Required work - Among the records that follow, find the line with "Find the taped" and the line with "Find the white plastic panel;". Set down those lines and all lines between them exactly, without adding anything.
::::::::
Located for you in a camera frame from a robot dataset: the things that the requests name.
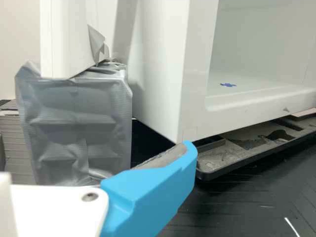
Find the taped object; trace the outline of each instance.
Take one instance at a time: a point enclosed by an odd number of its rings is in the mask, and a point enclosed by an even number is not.
[[[66,80],[41,78],[32,62],[17,73],[17,105],[37,184],[93,185],[130,168],[132,92],[126,69],[114,65]]]

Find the white plastic panel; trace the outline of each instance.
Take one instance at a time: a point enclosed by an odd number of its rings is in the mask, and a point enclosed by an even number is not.
[[[40,1],[42,77],[67,79],[95,64],[88,24],[98,31],[104,29],[102,7],[98,0]]]
[[[11,197],[11,176],[0,172],[0,236],[17,237]]]
[[[118,12],[124,12],[124,2],[118,4]],[[129,9],[135,9],[134,15],[122,14],[117,22],[125,35],[116,30],[118,42],[114,44],[119,47],[113,49],[113,54],[128,64],[134,116],[176,141],[190,1],[129,2],[134,4],[128,3]]]
[[[303,85],[313,61],[315,2],[220,0],[219,8],[217,1],[190,1],[176,142],[316,105],[316,86]],[[170,84],[158,88],[167,90]],[[164,124],[171,127],[167,119]]]
[[[102,189],[11,185],[19,237],[98,237],[109,205]],[[84,201],[87,194],[95,200]]]

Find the blue plastic part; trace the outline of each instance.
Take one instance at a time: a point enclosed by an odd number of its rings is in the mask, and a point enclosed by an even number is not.
[[[198,152],[187,152],[162,168],[128,170],[101,182],[109,211],[101,237],[156,236],[193,189]]]

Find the floor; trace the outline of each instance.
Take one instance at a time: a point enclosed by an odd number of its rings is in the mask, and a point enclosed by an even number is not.
[[[134,122],[133,165],[170,146],[171,142]],[[211,182],[196,180],[159,236],[315,237],[315,168],[313,137]]]

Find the white plastic box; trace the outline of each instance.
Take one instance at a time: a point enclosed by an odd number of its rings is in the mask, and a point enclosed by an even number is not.
[[[173,142],[316,106],[314,0],[92,3],[128,65],[134,116]]]

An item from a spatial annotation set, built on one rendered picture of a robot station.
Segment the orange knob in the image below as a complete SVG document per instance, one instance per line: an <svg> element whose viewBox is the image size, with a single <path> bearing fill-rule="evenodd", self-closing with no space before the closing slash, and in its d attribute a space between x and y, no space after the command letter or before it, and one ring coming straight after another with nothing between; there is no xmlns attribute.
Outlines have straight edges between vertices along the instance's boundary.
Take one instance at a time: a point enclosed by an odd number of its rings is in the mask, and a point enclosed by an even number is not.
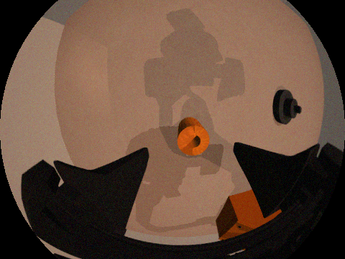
::::::::
The completed task -
Find the taped object; trace the outline of each instance.
Take one instance at a time: a point enclosed by an odd number of its rings is in the mask, and a point enclosed by an even number is not.
[[[66,80],[41,78],[32,62],[17,73],[17,105],[37,184],[93,185],[130,168],[132,92],[126,69],[114,65]]]

Find the white plastic panel; trace the outline of each instance.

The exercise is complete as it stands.